Massachusetts law defines "proximate cause" as "the active efficient cause that sets in motion a train of events which brings about a result without the intervention of any force started and working actively from a new and independent source."90 In negligence cases, Massachusetts courts define this standard more simply as "a greater likelihood that the accident is due to defendant's negligence than to some other cause."91 Once proximate cause is separated from the other elements of negligence, it merely requires plaintiff to show that specific damage was more likely than not due to a specific causal agent.
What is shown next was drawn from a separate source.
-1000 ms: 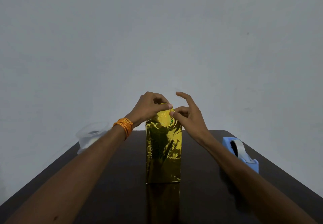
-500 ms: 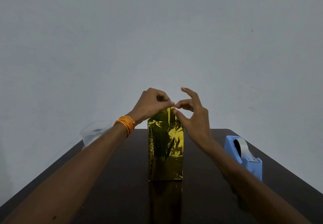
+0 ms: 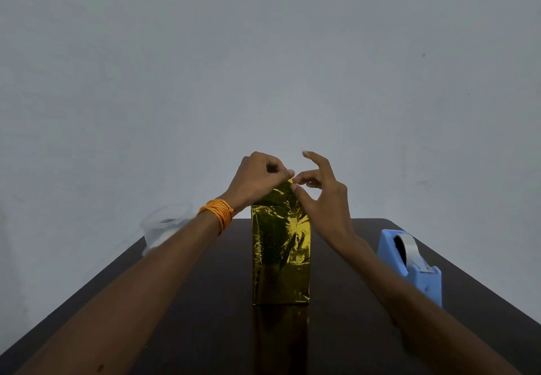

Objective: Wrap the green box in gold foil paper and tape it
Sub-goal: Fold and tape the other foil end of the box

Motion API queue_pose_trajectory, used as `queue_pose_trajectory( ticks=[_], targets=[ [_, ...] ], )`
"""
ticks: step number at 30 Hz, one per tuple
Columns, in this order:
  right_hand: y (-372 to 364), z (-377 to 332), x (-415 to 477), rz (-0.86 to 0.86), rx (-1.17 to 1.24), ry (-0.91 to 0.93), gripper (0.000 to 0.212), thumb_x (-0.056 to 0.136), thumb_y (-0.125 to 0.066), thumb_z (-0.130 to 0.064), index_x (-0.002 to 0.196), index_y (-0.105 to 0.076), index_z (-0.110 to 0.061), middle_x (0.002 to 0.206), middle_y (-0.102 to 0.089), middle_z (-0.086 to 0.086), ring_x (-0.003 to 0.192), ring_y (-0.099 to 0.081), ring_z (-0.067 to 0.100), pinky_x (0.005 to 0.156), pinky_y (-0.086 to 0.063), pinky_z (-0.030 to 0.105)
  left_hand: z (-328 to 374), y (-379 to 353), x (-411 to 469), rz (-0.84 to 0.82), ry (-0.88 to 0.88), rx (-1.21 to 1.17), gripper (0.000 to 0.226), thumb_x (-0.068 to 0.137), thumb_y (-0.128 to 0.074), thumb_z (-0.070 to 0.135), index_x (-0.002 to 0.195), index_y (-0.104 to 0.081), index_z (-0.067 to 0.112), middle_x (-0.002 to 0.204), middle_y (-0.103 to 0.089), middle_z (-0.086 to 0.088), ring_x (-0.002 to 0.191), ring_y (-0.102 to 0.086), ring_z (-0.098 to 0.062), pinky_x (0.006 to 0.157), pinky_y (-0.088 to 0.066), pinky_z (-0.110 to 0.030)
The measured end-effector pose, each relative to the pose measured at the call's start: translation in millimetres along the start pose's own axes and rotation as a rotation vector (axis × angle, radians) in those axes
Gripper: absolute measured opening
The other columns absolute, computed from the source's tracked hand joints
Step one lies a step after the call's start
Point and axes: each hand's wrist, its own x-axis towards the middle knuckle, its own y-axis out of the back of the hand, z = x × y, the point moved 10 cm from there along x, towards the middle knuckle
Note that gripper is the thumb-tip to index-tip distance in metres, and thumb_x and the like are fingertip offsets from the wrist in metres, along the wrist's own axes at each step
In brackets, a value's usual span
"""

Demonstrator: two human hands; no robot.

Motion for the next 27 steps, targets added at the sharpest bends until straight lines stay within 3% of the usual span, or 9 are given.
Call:
queue_pose_trajectory(
  ticks=[9, 16, 19, 23, 27],
  targets=[
    [-6.4, 19.1, 10.1, -0.125, 0.251, -0.236, 0.059, 0.088, -0.073, -0.012, 0.138, -0.045, -0.023, 0.086, -0.074, -0.001, 0.091, -0.070, 0.010, 0.079, -0.052, 0.018, 3.0, 0.7, -3.3, -0.014, -0.019, -0.014, 0.018, 0.088, -0.070, 0.031, 0.082, -0.077, 0.015, 0.079, -0.073, 0.003, 0.077, -0.068, -0.008, 0.070, -0.056, -0.025],
    [-6.2, 25.0, 14.2, -0.128, 0.273, -0.263, 0.061, 0.088, -0.075, -0.015, 0.139, -0.043, -0.024, 0.084, -0.074, -0.003, 0.088, -0.069, 0.008, 0.074, -0.048, 0.008, 5.7, -1.8, -4.3, -0.067, -0.052, -0.002, 0.019, 0.088, -0.071, 0.033, 0.102, -0.073, 0.021, 0.088, -0.072, 0.005, 0.085, -0.067, -0.004, 0.075, -0.054, -0.017],
    [-6.9, 25.4, 13.3, -0.147, 0.253, -0.276, 0.062, 0.089, -0.074, -0.015, 0.140, -0.041, -0.025, 0.085, -0.074, -0.005, 0.089, -0.069, 0.007, 0.074, -0.047, 0.007, 10.4, -2.7, -3.7, -0.091, -0.085, 0.034, 0.013, 0.089, -0.070, 0.027, 0.096, -0.077, 0.019, 0.089, -0.073, 0.006, 0.086, -0.066, -0.003, 0.072, -0.050, -0.012],
    [-6.7, 33.8, 9.8, -0.181, 0.257, -0.338, 0.057, 0.092, -0.069, -0.021, 0.140, -0.039, -0.029, 0.090, -0.075, -0.005, 0.095, -0.069, 0.008, 0.091, -0.050, 0.026, 12.1, -1.9, -2.5, -0.075, -0.099, 0.071, 0.012, 0.090, -0.069, 0.025, 0.094, -0.076, 0.017, 0.089, -0.072, 0.005, 0.086, -0.065, -0.006, 0.072, -0.048, -0.012],
    [-6.5, 57.0, -11.2, -0.286, 0.228, -0.460, 0.046, 0.100, -0.057, -0.032, 0.140, -0.037, -0.033, 0.098, -0.074, -0.013, 0.113, -0.060, 0.008, 0.103, -0.038, 0.036, 10.6, -2.4, -0.8, -0.066, -0.092, 0.094, 0.011, 0.091, -0.068, 0.023, 0.094, -0.075, 0.017, 0.090, -0.072, 0.004, 0.087, -0.065, -0.007, 0.072, -0.046, -0.012]
  ],
)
Although evidence of causation can be clear, two factors can produce complications: remoteness and the intervention of other forces.92 The best-known negligence case on remoteness of causation is the hornbook case Palsgraf v. Long Island R.R.,93 Judge Cardozo's opinion that the explosion of dropped fireworks at one end of a railroad platform was not the proximate cause of Ms. Palsgraf's injury from falling scales at the other end of the platform. Cardozo held that the defendant had only a duty of care to those within "the orbit of the danger as disclosed to the eye of reasonable vigilance."94 This holding focuses on the extent to which a defendant has perceived and exercised a duty of reasonable care. However, once again, in separating out the negligence, the causation question is simply whether the causal agent has a "significant" and "substantial" or "close" and "direct" link with the damage.95

As for intervening factors, a plaintiff must prove the chain of causation has not been broken by another causal agent that constitutes an intervening, independent and dominant cause.96 Multiple causes do not preclude a finding of liability; although successive causal agents may help produce the result, a defendant can be found to have caused the result as long as it has a "significant" and "substantial" or "close" and "direct" link with the damage.97 Commentators have observed three kinds of intervening causes: deliberate human interventions, abnormal natural events and subsequent preemptive causes.98 Abnormal natural events are "acts of God" that produce injury independent of the human act, but not naturally induced damage that may be prevented by reasonable human prudence, foresight or care.99 For instance, the Supreme Judicial Court has held that a party that contracted to deliver apples by a certain date set in anticipation of mild weather could not avoid damages sustained due to a late delivery when weather became colder after the delivery date and the apples froze during delivery:100 Damages "were not too remote" because they were not caused by an extraordinary natural event.101

In the context of Massachusetts General Laws chapter 21E, section 5(a)(5), the "causal agent" is "any person" and the "damage" is "a release of oil or hazardous material."102 A defendant "causes" a "release of oil" if it is both the actual cause and the proximate cause of the release. The defendant is the "actual cause" of the release if the release would not have occurred in the absence of that defendant's acts. The defendant is the "proximate cause" of the release, if the defendant was more likely than not the cause of the release. In the more complicated cases that raise issues of remoteness or intervening causes, the plaintiff must prove the defendant was an "active and efficient" cause of the release by showing defendant's significant and substantial link to the release. Simply put, based on the plain language of Section 5(a)(5), a defendant's responsibility for a release should not be based on a duty to prevent such a release but rather on a substantial connection to the release.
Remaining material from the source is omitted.